髪を乾かし終えてユキにもたれかかると、恥ずかしそうに微笑みながらユキが受け止めてくれる。
なぜ恥じらうような顔をするのだろうと思う。
その顔を確かめたくなる。
「ユキは俺のどこが好きなわけ?」
かがりには尋ねられないことを尋ねてみる。
「隼のどういうところ、とか、何が、好きかということ?」
火照ったような顔で、慎重にユキが尋ね返してくる。
俺はユキの肩に自分の頭を乗せる。
Tシャツから伸びた腕同士が触れ合う。ユキの腕は白く、俺の腕は日焼けしている。
「七才の頃だったんだけど、住んでいた町に移動遊園地がやって来たんだ」
ユキが話し始める。
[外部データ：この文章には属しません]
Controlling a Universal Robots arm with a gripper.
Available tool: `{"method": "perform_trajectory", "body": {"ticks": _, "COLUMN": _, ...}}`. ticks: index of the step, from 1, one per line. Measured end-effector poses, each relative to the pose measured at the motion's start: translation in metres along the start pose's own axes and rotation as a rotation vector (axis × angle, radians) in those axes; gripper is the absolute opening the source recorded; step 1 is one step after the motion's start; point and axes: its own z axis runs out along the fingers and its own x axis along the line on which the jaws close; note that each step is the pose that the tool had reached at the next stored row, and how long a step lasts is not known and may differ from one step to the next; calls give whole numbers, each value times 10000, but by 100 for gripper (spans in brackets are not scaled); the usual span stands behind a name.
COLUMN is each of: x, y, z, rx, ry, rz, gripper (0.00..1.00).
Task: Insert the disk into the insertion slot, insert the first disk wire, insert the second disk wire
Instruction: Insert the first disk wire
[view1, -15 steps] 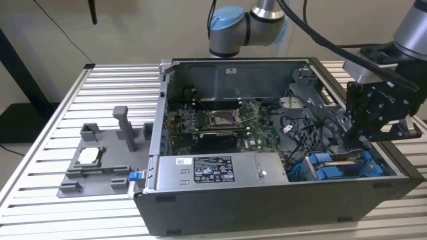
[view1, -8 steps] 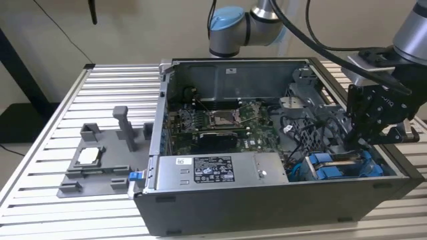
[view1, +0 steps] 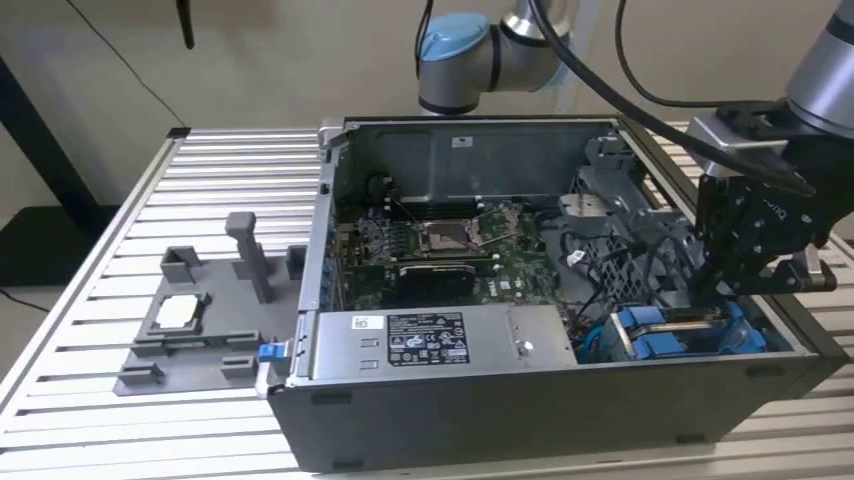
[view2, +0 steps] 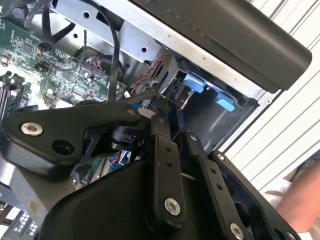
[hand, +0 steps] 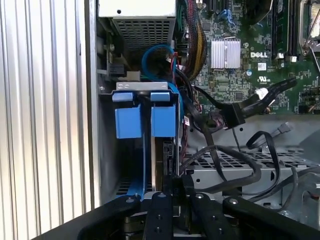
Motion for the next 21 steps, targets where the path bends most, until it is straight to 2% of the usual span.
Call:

ゆっくりと穏やかに上がったり下がったりする声音が心地いい。
ずいぶんと遡った年齢から話が始まったなと思う。
俺は想像する。
七才のユキ。
さらさらした黒い髪でぶかぶかのバギージーンスを履かされて、手の中にクオーター硬貨を二枚握りしめている。
ユキが育ったアメリカの中西部の田舎町。
住宅街が果てる場所にある荒れた草地。
昨日までただのさみしい草地だった場所がお祭り会場に変わっている。
絵本の中の世界みたいだけど、図書館で借りる絵本の中にアジア人は描かれていない。
そのことに気が付き始めている。